BRIEF
Go through the material and set down every line without alteration.

------------------------------

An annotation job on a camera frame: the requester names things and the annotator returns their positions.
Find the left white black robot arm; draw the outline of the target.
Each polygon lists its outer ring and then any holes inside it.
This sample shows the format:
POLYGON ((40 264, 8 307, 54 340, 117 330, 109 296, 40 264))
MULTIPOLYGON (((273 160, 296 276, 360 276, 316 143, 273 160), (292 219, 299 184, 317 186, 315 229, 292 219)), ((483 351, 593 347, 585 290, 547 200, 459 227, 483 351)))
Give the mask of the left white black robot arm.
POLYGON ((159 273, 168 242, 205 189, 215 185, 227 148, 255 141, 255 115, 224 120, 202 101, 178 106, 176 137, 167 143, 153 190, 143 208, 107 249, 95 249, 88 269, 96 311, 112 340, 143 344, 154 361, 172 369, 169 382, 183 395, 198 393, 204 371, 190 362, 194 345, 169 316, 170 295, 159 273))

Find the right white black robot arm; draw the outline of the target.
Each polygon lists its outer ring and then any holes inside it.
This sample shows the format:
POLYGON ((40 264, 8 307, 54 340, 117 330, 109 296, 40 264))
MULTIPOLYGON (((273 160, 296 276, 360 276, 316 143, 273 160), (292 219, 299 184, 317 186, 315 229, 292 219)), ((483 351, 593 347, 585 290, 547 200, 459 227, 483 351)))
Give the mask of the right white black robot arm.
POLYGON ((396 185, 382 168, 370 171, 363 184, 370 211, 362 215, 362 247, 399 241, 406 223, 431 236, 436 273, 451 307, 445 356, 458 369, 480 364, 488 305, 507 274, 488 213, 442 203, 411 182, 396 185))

------------------------------

EXPECTED ANSWER
An annotation job on a camera frame: the requester names things and the annotator returns their positions.
Find the left white black robot arm; draw the outline of the target.
Each polygon lists its outer ring and then any holes inside it.
This sample shows the format:
POLYGON ((40 264, 8 307, 54 340, 117 330, 109 296, 40 264))
MULTIPOLYGON (((273 160, 296 276, 360 276, 316 143, 273 160), (292 219, 299 184, 317 186, 315 229, 292 219)), ((483 351, 593 347, 585 290, 547 200, 459 227, 483 351)))
Give the mask of the left white black robot arm.
POLYGON ((159 273, 168 242, 205 189, 215 185, 227 148, 255 141, 255 115, 224 120, 202 101, 178 106, 176 137, 167 143, 153 190, 143 208, 107 249, 95 249, 88 269, 96 311, 112 340, 143 344, 154 361, 172 369, 169 382, 183 395, 198 393, 204 371, 190 362, 194 345, 169 316, 170 295, 159 273))

Find the right white black robot arm; draw the outline of the target.
Each polygon lists its outer ring and then any holes inside it.
This sample shows the format:
POLYGON ((40 264, 8 307, 54 340, 117 330, 109 296, 40 264))
MULTIPOLYGON (((273 160, 296 276, 360 276, 316 143, 273 160), (292 219, 299 184, 317 186, 315 229, 292 219)), ((483 351, 593 347, 585 290, 547 200, 459 227, 483 351)))
Give the mask of the right white black robot arm.
POLYGON ((396 185, 382 168, 370 171, 363 184, 370 211, 362 215, 362 247, 399 241, 406 223, 431 236, 436 273, 451 307, 445 356, 458 369, 480 364, 488 305, 507 274, 488 213, 442 203, 411 182, 396 185))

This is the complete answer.